Starting from:

$29.99

Assignment 3: Neural Network & Image Classification

Assignment 3: Neural Network & Image Classification
UVA CS 4501-03 :
Machine Learning 
Out: Mar. 13 2018
Due: Mar. 31th, Sat midnight 11:59pm, 2018 @ Collab
a The assignment should be submitted in the PDF format through Collob. If you prefer hand-writing QA
parts of answers, please convert them (e.g., by scanning or using PhoneApps like officeLens) into PDF
form.
b For questions and clarifications, please post on piazza.
c Policy on collaboration:
Homework should be done individually: each student must hand in their own answers.
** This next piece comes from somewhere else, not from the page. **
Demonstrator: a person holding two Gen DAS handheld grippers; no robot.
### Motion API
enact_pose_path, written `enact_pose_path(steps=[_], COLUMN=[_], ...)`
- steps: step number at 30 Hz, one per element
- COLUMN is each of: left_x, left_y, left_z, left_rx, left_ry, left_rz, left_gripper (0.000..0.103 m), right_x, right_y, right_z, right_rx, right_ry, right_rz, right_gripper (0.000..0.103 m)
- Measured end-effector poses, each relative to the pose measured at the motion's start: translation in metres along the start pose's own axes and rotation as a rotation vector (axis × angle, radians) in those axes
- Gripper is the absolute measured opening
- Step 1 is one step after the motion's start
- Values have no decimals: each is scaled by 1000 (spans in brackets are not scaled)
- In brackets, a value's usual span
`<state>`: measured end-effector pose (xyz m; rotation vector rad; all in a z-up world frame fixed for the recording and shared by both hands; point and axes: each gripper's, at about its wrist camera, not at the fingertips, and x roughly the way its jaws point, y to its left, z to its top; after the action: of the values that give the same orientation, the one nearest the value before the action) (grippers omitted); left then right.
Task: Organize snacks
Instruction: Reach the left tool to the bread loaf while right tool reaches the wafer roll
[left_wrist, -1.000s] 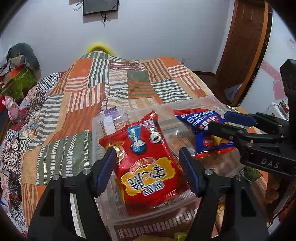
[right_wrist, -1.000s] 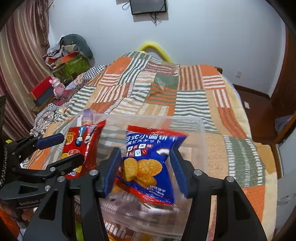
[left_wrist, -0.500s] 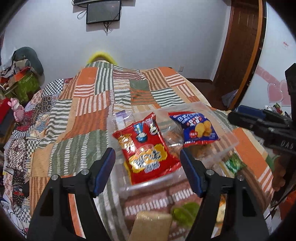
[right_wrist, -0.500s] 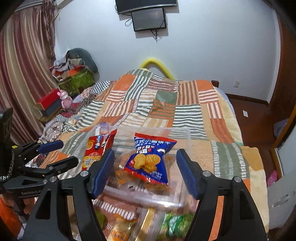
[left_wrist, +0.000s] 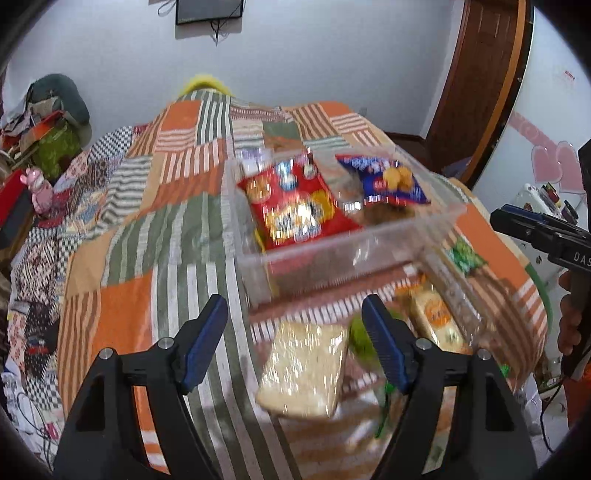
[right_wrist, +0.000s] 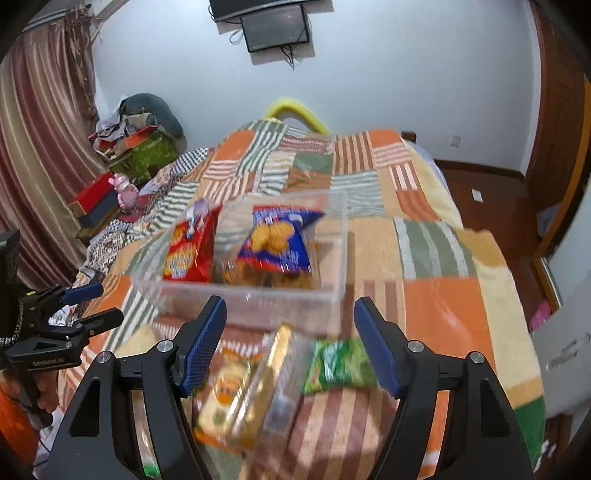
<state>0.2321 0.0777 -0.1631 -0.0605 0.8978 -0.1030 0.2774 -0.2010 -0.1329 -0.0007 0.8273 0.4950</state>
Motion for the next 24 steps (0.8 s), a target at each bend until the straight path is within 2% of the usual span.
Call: enact_pose_path(steps=[10,15,17,22,24], left_x=[21,35,41,52,55], left_y=[-1,-3,-2,0,0], left_z=[-35,-41,-42,-45,-45], left_rx=[-59,-55,-58,-71,-75], left_ry=[96,125,136,140,133], left_rz=[-47,-33,-30,-25,-18], left_gripper=[76,75,76,75,75], right_x=[12,26,31,43,45], right_y=[2,3,3,2,1], right_z=[-39,-48,-50,-52,-52], right_rx=[27,59,65,62,72], right_ry=[107,146,151,176,180], right_rz=[32,41,35,25,39], right_gripper=[69,68,66,52,50])
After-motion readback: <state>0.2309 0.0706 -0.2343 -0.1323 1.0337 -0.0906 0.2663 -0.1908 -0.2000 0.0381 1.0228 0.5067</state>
It is acceptable,
however, for students to collaborate in figuring out answers and helping each other solve the problems.
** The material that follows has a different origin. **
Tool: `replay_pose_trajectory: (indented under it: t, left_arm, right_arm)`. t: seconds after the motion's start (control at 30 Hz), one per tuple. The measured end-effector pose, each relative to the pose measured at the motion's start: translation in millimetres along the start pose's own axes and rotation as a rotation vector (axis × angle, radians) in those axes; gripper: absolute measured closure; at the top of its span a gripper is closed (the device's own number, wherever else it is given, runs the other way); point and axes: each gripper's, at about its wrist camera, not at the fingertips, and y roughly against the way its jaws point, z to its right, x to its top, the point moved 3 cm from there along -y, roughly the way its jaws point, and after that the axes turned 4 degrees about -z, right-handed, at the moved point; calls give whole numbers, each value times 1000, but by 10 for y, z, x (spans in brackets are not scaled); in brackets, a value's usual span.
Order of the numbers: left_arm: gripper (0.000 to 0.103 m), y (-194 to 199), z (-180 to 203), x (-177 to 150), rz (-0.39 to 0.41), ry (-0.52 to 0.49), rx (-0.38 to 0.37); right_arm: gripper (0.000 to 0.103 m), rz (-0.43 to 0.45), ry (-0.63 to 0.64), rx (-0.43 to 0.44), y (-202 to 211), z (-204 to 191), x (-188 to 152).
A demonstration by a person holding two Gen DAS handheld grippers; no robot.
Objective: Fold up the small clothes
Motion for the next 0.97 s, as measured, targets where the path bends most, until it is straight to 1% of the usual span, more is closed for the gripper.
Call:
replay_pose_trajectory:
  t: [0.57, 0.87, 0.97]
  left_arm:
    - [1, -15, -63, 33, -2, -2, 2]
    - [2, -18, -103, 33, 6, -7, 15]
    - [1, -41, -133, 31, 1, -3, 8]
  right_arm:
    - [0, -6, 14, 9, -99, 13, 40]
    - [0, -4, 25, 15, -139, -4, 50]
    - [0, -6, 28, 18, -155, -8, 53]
We will be assuming that, with the honor code, you will be taking the responsibility to make sure you
personally understand the solution to any work arising from such collaboration.
d Policy on late homework: Homework is worth full credit at the midnight on the due date. Each student
has three extension days to be used at his or her own discretion throughout the entire course. Your
grades would be discounted by 15% per day when you use these 3 late days. You could use the 3 days
in whatever combination you like. For example, all 3 days on 1 assignment (for a maximum grade of
55%) or 1 each day over 3 assignments (for a maximum grade of 85% on each). After you’ve used all
3 days, you cannot get credit for anything turned in late.
1 Question: Neural Network Playground
Tensorflow Playground is an interactive tool for learning neural networks (more specifically, multi-layerperceptron1 networks). A customized version of Tensorflow Playground is available at http://www.cs.
virginia.edu/yanjun/HW/playground/.
First, we will get familiar with the interface of Tensorflow Playground. Let’s get to it!
You can choose from four different datasets on the left side of the page in the DATA panel: Circle, Exclusive
Or, Gaussian, and Spiral.The actual data point locations are available on the right side under the OUTPUT
label. Do not change the ratio of training to test data or click the REGENERATE button throughout this
question. Batch size indicates how many samples are used in your mini-batch gradient descent. You may
change this parameter if you want.
The neural network model is in the middle of DATA and OUTPUT. This model is a standard “feed-forward”
neural network, where you can vary: (1) the input features (2) the number of hidden layers (3) the number
of neurons at each layer. By default, it uses only the raw inputs X1 and X2 as features, and no hidden
layers. You will need to change theses attributes later.
Several hyper-parameters are tunable at the top of the page, such as the learning rate, the activation (nonlinearity) function of each neuron, the regularization norm as well as the regularization rate.
1A perceptron model typically uses a heaviside step function as its activation. Since we use a sigmoid (or other differentiable
nonlinearity), our representation not exactly a perceptron model, but that is what we call it
1
There are three buttons at the top left for you to control the training of a neural network: Reset, Run/Pause
and Step (which steps through each mini-batch of samples at a time).
1.1 Hand-crafted Feature Engineering
Now that we are familiar with the Playground, we will start to build models to classify samples.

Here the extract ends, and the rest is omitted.